Each system tends to misunderstand the other. Washington often assumes that pressure will force Beijing to change. Beijing often assumes that American division means American decline. Both assumptions are dangerous. The real risk is not that one side will simply defeat the other. The real risk is that each side will be defeated by the limits of its own system while trying to defeat the other.

For the United States, the danger is strategic impatience. A low-intensity survival system can become extraordinarily powerful in innovation and coalition-building, but it may struggle with long-term confrontation if domestic legitimacy, fiscal discipline, public consensus, and alliance cohesion deteriorate. For China, the danger is rigidity. A high-intensity survival system can mobilize resources and absorb pressure, but it may lose adaptive capacity if information is suppressed, social trust declines, economic vitality weakens, and political correction becomes too costly.

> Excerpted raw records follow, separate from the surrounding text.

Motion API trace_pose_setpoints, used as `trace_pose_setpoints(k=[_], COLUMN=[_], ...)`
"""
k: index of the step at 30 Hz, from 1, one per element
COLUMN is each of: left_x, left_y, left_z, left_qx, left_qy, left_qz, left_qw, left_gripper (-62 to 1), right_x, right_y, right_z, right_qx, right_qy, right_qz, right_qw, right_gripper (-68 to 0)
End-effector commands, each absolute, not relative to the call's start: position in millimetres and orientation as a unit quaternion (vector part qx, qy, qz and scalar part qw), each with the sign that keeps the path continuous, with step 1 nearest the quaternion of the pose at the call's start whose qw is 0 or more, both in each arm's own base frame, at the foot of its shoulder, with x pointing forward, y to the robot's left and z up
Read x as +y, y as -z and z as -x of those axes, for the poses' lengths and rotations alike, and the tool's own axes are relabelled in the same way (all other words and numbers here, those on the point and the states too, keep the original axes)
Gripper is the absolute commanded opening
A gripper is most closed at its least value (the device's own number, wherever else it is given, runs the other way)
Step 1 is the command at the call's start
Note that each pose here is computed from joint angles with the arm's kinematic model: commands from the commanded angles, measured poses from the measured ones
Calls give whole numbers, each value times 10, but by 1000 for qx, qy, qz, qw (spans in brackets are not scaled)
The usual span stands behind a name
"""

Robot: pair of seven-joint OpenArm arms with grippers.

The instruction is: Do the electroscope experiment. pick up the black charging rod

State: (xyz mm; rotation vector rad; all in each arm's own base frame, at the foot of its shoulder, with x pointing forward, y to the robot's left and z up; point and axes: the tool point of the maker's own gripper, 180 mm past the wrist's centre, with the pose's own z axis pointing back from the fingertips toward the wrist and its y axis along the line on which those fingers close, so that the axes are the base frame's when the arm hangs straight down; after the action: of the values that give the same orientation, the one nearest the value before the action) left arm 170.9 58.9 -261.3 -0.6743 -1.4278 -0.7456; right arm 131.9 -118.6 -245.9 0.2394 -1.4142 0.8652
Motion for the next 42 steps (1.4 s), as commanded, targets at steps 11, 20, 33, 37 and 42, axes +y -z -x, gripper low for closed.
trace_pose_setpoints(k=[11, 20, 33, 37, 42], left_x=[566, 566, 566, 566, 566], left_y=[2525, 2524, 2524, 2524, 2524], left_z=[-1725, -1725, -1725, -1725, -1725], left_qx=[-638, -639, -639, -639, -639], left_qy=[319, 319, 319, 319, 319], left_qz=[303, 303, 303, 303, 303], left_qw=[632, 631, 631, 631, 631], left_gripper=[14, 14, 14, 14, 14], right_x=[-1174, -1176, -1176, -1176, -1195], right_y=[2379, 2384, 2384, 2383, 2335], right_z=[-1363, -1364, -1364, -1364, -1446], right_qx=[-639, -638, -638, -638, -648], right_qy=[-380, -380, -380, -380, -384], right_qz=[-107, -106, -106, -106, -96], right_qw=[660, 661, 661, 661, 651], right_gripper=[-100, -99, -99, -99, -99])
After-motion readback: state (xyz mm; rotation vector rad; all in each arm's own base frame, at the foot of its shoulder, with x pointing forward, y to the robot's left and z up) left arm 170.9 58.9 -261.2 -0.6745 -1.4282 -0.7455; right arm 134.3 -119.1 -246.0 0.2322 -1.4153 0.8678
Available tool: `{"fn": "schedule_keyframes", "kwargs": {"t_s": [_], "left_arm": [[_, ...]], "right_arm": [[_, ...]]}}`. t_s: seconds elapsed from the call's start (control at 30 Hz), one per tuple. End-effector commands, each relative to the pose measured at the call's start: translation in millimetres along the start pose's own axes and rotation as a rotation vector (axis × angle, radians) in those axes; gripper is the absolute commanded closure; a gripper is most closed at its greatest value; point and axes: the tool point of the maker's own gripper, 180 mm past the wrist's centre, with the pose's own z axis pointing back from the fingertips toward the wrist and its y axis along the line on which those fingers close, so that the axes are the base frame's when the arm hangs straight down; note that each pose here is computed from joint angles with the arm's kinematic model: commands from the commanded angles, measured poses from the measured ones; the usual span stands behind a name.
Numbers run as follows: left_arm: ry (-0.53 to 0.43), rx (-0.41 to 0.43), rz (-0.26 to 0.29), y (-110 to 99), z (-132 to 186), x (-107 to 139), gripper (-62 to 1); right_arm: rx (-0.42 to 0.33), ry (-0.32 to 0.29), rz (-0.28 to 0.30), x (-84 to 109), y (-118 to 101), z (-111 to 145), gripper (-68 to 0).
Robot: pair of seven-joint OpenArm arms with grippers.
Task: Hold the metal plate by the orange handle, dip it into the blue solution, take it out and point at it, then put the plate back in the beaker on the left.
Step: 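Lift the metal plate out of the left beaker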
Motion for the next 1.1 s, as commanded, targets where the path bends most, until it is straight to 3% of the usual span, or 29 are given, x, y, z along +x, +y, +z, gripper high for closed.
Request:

The lesson of the U.S.-Iran war is therefore not only about Iran. It is about the future of great-power competition. In a high-complexity world, power can no longer be measured only by military capability, economic scale, technological strength, or ideological confidence. It must also be measured by whether a survival system can convert conflict into sustainable adaptation without destroying itself.

The most dangerous conflicts are not always those in which one side is simply too weak. They are often those in which both sides are strong in different ways and weak in different ways. The United States can strike. Iran can endure. The United States can mobilize allies. Iran can mobilize pain. The United States can impose costs. Iran can survive costs. Neither strength cancels the other. Instead, they create a prolonged, unstable, and recurring cycle of escalation and de-escalation.

This is why peace between the United States and Iran will remain fragile unless one side undergoes a deeper transformation or both sides build a durable mechanism for managing their incompatible survival logics. A ceasefire can stop the shooting. A memorandum can reopen shipping lanes. A final agreement can regulate nuclear material and sanctions. But none of these arrangements can by itself eliminate the deeper structural conflict between a low-intensity power that seeks controllable order and a high-intensity regime that survives through resistance.

The U.S.-Iran war has shown that the strongest state is not always the state that can inflict the most damage. It is the state that can adapt to complexity at the lowest sustainable level of violence. In the age of high complexity, the ultimate contest is not between paper tigers and real tigers. It is between systems that can learn from conflict and systems that can only survive it.